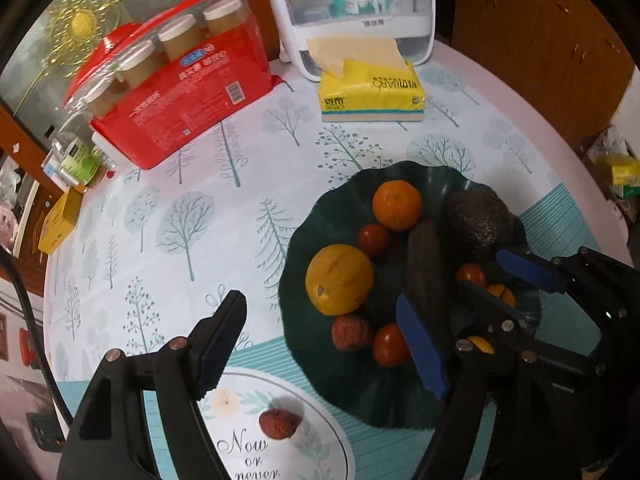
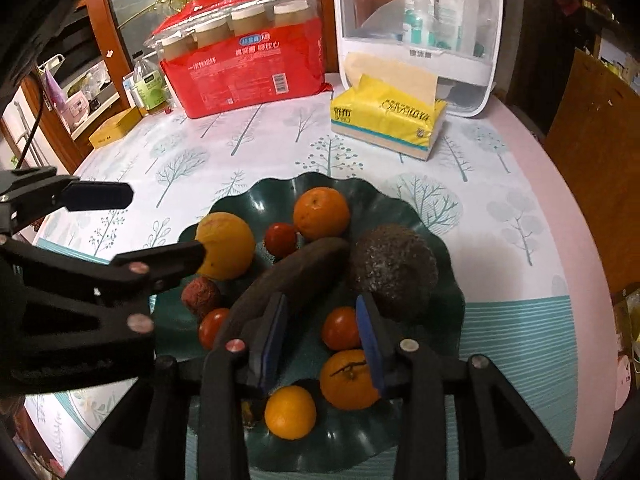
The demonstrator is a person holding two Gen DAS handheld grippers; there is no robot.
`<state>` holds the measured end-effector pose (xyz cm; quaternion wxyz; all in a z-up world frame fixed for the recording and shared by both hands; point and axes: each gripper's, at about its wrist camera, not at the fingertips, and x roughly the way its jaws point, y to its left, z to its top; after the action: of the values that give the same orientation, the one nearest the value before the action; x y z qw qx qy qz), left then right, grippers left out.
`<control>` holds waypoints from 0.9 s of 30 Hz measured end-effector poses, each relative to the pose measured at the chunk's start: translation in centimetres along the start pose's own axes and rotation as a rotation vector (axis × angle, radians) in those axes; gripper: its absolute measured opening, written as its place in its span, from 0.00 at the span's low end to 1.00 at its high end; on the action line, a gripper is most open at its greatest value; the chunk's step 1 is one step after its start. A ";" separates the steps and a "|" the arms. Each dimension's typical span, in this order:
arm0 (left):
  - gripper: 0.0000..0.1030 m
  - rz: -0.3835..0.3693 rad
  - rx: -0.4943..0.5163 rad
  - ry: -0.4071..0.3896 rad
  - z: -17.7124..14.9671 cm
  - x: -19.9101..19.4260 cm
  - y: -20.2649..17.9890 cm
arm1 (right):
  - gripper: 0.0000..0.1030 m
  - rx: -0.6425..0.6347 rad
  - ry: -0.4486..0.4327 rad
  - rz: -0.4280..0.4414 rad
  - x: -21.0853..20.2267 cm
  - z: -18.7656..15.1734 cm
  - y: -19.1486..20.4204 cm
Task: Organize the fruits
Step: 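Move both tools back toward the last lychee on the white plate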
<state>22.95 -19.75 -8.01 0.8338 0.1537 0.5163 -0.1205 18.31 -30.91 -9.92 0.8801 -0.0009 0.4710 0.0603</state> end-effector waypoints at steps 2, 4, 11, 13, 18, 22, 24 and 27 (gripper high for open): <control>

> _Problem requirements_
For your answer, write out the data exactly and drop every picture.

> _Answer to the exercise_
The demonstrator is a person holding two Gen DAS handheld grippers; there is no robot.
`<state>` holds the measured end-effector pose (xyz cm; quaternion wxyz; all in a z-up world frame fixed for the recording and shared by both hands; point and axes: each gripper's, at about its wrist camera, not at the fingertips, and x roughly the way its jaws point, y to its left, z to its top; after the action: of the values that give the same orientation, the one nearest the value before the action; x y z qw qx qy qz), left then right, grippers left out.
`<control>` holds waypoints from 0.9 s of 30 Hz measured end-effector poses, each relative to the pose measured at the chunk's start: translation in centimetres along the start pose's own axes and rotation as a rotation vector (axis × angle, radians) in those axes; gripper: its absolute measured opening, written as its place in its span, from 0.00 at the span's low end to 1.00 at its high end; on the action line, a gripper is most open at its greatest value; the chunk's step 1 is one step after its start. A ";" separates the steps and a "|" the arms. Each dimension's typical span, in this order:
arm0 (left):
  - gripper: 0.0000..0.1030 m
  - rz: -0.3835..0.3693 rad
  - rx: -0.4943..0.5163 rad
  - ry: -0.4071..0.3896 rad
  - z: -17.7124..14.9671 cm
  - x: -19.9101..19.4260 cm
  - y: -20.2649..17.9890 cm
arm1 (right):
  - gripper: 0.0000..0.1030 m
  - rx: -0.6425..0.6347 rad
  - ry: -0.4486..0.4327 rad
  - rz: -0.4280..0.4414 rad
  - x: -21.0853..20.2267 cm
  - z: -18.7656..15.1734 cm
  - y: -19.1486..20.4204 cm
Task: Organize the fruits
Step: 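Move both tools back toward the last lychee on the white plate
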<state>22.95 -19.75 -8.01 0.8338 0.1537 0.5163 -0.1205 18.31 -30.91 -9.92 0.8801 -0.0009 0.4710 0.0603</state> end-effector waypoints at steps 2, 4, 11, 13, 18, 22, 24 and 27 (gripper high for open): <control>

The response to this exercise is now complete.